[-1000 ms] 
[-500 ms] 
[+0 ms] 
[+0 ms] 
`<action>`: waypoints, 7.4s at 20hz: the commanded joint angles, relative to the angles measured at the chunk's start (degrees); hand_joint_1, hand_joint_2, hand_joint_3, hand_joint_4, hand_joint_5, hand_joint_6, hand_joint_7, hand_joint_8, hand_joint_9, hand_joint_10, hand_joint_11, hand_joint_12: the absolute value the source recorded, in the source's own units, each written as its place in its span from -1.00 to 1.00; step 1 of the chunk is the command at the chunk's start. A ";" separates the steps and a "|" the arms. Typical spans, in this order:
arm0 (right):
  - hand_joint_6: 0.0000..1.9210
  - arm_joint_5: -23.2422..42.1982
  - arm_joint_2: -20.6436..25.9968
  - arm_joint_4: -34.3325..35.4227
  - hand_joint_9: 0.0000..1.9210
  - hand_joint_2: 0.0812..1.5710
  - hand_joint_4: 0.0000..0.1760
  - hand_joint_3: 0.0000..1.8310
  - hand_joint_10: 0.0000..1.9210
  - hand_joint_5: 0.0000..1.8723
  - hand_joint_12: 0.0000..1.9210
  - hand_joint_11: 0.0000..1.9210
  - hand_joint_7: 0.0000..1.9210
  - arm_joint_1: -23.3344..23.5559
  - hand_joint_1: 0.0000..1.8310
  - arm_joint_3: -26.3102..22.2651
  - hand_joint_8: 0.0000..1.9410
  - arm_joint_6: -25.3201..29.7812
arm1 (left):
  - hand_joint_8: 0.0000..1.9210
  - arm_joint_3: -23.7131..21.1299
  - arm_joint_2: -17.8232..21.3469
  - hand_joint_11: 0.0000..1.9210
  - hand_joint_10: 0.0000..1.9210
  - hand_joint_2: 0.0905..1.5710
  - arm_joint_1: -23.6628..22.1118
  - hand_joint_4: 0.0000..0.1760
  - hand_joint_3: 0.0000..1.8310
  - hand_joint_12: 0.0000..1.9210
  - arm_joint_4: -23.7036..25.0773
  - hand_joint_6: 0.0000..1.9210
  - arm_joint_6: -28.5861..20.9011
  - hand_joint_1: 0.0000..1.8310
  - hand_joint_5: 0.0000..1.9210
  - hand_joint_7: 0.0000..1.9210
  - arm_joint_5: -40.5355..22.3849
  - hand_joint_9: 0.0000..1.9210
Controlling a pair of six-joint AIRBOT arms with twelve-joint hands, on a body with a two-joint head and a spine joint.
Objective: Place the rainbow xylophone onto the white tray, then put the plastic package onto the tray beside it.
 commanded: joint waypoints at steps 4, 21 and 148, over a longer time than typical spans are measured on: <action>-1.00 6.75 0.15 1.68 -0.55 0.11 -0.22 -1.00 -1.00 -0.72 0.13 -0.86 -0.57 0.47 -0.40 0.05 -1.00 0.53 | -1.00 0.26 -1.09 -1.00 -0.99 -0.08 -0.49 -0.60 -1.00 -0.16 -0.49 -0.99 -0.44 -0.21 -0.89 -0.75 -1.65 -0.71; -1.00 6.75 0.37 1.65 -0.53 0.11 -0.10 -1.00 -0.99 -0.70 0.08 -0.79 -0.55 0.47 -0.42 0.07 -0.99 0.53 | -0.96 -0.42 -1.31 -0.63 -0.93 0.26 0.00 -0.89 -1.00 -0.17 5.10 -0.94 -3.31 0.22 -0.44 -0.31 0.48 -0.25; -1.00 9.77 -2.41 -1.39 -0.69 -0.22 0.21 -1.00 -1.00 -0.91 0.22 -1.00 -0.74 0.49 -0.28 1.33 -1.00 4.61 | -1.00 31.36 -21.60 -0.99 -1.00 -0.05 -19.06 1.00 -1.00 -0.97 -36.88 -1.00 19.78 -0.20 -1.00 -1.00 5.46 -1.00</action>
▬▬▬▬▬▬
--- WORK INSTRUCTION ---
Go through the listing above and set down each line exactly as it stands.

--- SOLUTION TO THE PROBLEM ---
[-1000 ms] 
[-500 ms] 
[+0 ms] 
[+0 ms] 
`<action>`: waypoints, 7.4s at 20hz: the commanded joint angles, relative to the angles measured at the chunk's start (degrees); hand_joint_1, hand_joint_2, hand_joint_3, hand_joint_4, hand_joint_5, hand_joint_6, hand_joint_7, hand_joint_8, hand_joint_9, hand_joint_10, hand_joint_11, hand_joint_12: the absolute value the source recorded, in the source's own units, each written as its place in its span from -1.00 to 1.00; step 1 of the chunk is the command at the chunk's start. A ";" separates the steps and a "|" the arms. Typical spans, in this order:
arm0 (right):
  - hand_joint_6: 0.0000..1.9210
  - arm_joint_5: -23.2422..42.1982
  - arm_joint_2: -20.6436..25.9968
  - arm_joint_4: -34.3325..35.4227
  - hand_joint_9: 0.0000..1.9210
  - hand_joint_2: 0.0812..1.5710
  - hand_joint_4: 0.0000..0.1760
  - hand_joint_3: 0.0000..1.8310
  - hand_joint_10: 0.0000..1.9210
  - hand_joint_5: 0.0000..1.8723
  - hand_joint_12: 0.0000..1.9210
  - hand_joint_11: 0.0000..1.9210
  - hand_joint_7: 0.0000..1.9210
  - arm_joint_1: -23.3344..23.5559
  - hand_joint_1: 0.0000..1.8310
  - arm_joint_3: -26.3102..22.2651
  - hand_joint_8: 0.0000..1.9410
  - arm_joint_6: -25.3201..29.7812
arm1 (left):
  - hand_joint_8: 0.0000..1.9210
  - arm_joint_3: -23.7131..21.1299
  - arm_joint_2: -17.8232..21.3469
  - hand_joint_11: 0.0000..1.9210
  - hand_joint_10: 0.0000..1.9210
  - hand_joint_2: 0.0905..1.5710
  - arm_joint_1: -23.6628..22.1118
  - hand_joint_4: 0.0000..0.1760
  - hand_joint_3: 0.0000..1.8310
  - hand_joint_12: 0.0000..1.9210
  - arm_joint_4: -23.7036..25.0773
  - hand_joint_6: 0.0000..1.9210
  - arm_joint_6: -28.5861..20.9011
  - hand_joint_1: 0.0000..1.8310
  - hand_joint_5: 0.0000..1.9210
  - hand_joint_7: 0.0000..1.9210
  - arm_joint_5: -40.5355..22.3849
  - hand_joint_9: 0.0000..1.9210
Controlling a pair of six-joint AIRBOT arms with twelve-joint hands, on a body with a two-joint head and a spine joint.
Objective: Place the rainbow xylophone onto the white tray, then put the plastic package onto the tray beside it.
 commanded: joint waypoints at steps 4, 21 and 148, over a longer time than typical spans are measured on: <action>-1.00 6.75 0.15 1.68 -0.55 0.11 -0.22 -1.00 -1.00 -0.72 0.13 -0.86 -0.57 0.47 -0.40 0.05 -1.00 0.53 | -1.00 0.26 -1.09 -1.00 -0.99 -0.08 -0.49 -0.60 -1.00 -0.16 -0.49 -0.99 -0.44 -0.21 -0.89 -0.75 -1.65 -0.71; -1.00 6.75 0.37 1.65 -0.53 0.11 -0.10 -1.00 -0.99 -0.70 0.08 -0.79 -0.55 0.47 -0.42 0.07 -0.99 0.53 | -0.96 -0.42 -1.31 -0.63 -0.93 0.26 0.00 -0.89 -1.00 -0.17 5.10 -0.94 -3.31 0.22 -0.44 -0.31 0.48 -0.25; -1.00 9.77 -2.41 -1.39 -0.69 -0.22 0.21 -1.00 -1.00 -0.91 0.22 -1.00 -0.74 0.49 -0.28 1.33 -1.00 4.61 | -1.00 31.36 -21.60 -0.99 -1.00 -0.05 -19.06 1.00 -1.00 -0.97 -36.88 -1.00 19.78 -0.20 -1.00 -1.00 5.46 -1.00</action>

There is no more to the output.